* **TASK DIRECTIONS**
Among the entries below, one line contains "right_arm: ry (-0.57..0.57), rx" and another contains "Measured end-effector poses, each". Transcribe those two lines and every line between them, exactly.

* **EXERCISE MATERIAL**
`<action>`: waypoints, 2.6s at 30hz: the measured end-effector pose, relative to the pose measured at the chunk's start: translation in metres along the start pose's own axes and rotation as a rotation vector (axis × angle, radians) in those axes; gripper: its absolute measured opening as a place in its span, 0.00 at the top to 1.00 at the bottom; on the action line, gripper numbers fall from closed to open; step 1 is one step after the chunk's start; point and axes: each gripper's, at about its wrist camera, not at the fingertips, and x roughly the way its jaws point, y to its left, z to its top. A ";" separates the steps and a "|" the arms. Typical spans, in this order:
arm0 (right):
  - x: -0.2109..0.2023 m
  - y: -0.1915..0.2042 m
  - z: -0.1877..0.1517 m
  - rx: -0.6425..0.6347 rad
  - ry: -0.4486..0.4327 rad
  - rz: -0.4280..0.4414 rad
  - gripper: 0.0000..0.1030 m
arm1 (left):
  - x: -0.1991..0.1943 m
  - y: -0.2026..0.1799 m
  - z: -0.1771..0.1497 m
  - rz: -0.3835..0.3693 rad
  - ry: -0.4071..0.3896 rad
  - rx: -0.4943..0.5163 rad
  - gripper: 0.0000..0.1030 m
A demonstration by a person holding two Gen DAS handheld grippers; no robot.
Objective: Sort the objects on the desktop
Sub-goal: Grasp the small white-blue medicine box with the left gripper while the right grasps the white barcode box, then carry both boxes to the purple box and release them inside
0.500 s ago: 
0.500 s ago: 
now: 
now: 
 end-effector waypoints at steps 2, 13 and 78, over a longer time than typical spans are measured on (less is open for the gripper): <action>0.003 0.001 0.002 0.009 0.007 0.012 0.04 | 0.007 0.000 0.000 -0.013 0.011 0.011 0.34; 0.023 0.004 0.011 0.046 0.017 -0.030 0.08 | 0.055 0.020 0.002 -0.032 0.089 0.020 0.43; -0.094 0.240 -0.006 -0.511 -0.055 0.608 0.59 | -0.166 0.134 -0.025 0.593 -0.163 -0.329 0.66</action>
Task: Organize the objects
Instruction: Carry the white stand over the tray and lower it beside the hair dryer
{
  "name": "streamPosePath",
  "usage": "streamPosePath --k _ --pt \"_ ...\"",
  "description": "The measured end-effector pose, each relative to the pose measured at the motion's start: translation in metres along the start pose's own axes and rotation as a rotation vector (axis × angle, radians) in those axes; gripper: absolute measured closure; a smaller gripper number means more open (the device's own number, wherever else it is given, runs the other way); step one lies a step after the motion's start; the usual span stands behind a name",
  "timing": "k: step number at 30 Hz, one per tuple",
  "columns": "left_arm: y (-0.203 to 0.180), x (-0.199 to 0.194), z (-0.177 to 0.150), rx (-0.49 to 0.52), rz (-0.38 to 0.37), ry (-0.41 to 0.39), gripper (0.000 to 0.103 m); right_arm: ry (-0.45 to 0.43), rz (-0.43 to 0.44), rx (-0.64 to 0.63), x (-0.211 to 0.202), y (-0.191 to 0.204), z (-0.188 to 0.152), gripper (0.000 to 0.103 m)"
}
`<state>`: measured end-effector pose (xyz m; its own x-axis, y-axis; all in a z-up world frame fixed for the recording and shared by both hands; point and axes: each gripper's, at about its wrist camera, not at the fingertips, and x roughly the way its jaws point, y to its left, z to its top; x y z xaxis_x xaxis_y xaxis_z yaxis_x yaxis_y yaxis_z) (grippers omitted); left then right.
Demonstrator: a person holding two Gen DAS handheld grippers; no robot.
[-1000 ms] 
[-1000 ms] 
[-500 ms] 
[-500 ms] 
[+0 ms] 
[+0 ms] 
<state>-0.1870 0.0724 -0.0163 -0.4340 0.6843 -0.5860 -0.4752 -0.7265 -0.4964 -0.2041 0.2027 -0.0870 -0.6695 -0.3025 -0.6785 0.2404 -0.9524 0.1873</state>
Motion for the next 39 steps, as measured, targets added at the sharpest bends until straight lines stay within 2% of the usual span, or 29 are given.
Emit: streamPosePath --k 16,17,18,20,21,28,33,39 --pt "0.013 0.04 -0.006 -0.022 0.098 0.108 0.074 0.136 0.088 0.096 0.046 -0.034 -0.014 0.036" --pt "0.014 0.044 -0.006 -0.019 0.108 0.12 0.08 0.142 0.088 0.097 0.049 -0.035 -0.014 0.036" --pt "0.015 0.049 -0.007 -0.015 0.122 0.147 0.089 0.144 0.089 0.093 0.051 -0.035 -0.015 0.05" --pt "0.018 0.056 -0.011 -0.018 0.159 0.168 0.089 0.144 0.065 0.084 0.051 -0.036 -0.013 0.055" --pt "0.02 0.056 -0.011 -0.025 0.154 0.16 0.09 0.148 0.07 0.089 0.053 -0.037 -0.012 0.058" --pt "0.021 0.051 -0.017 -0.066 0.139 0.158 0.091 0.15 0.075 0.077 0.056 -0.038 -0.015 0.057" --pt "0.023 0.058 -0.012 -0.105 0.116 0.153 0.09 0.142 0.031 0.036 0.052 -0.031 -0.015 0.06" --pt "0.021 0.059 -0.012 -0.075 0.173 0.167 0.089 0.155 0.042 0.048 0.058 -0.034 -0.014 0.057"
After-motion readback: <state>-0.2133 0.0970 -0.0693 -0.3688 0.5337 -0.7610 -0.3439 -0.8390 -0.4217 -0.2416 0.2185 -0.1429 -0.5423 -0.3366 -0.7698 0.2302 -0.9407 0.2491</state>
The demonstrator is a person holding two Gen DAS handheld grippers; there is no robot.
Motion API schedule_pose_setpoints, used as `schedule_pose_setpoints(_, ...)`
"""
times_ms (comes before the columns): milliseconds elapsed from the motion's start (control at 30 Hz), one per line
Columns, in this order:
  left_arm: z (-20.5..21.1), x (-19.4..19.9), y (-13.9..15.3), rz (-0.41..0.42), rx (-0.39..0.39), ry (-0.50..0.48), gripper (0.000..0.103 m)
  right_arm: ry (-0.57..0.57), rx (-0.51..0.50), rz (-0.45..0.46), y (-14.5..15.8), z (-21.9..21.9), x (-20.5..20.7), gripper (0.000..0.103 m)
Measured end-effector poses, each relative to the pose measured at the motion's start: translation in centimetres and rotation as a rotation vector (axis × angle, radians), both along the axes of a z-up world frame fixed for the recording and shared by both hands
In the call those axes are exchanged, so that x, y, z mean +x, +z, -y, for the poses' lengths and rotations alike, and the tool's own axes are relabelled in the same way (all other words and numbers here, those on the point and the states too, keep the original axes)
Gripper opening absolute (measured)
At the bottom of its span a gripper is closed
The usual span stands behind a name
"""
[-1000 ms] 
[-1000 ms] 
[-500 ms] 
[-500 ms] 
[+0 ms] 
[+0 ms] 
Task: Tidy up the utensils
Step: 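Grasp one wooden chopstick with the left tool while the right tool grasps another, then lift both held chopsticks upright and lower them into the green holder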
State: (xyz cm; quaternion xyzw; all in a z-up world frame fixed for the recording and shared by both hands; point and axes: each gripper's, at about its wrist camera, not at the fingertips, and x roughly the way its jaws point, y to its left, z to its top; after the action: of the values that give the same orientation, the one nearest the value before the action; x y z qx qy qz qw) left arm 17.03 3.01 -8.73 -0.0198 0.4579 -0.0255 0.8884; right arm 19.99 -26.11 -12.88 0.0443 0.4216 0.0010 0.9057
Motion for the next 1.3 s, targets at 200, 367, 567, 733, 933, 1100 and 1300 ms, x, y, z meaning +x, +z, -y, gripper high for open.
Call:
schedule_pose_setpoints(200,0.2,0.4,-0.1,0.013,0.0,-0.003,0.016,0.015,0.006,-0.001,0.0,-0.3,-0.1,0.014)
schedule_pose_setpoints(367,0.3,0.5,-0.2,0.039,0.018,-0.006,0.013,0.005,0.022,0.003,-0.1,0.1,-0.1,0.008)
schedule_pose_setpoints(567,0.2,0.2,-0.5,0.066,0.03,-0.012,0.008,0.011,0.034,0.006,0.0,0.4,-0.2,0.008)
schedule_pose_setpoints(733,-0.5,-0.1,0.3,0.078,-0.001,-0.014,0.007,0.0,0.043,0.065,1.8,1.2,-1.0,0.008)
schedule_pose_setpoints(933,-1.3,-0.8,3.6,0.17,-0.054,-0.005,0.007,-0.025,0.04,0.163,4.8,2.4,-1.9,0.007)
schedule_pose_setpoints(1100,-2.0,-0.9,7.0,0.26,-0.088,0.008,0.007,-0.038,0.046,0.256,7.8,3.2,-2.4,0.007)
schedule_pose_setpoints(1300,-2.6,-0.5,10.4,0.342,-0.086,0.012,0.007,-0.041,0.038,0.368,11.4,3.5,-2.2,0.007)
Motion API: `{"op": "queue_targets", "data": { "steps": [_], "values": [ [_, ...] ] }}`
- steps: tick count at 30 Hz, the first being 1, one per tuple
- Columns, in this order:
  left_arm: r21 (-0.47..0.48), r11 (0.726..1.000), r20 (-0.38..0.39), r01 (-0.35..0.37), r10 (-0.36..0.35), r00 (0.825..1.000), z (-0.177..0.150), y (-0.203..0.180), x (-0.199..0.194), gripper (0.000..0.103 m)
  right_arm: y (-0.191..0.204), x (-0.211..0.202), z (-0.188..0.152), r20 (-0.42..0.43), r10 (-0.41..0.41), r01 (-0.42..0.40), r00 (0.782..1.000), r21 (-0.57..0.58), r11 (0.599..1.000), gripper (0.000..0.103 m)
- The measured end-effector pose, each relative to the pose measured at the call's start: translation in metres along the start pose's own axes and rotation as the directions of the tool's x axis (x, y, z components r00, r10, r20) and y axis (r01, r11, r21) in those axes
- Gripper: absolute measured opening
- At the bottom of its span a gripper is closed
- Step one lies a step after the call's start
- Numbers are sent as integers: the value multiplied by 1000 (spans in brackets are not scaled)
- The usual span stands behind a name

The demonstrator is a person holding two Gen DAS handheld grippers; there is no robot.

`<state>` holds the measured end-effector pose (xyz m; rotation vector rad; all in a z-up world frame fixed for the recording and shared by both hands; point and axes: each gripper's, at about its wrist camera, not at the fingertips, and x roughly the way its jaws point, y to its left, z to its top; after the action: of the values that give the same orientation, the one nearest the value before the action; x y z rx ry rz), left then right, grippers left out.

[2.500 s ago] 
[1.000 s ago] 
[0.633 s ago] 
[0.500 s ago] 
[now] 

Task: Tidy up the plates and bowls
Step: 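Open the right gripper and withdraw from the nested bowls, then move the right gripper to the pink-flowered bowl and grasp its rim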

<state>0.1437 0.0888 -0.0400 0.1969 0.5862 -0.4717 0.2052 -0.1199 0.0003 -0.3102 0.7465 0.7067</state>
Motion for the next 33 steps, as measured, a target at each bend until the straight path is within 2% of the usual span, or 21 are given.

* **SOLVED EXERCISE**
  right_arm: ry (-0.57..0.57), rx (-0.51..0.50), rz (-0.45..0.46), y (-14.5..15.8), z (-21.9..21.9), x (-20.5..20.7), gripper (0.000..0.103 m)
Measured end-effector poses, each relative to the pose measured at the motion's start: translation in centimetres and rotation as a rotation vector (axis × angle, radians), both along the axes of a z-up world frame fixed for the recording and shared by both hands

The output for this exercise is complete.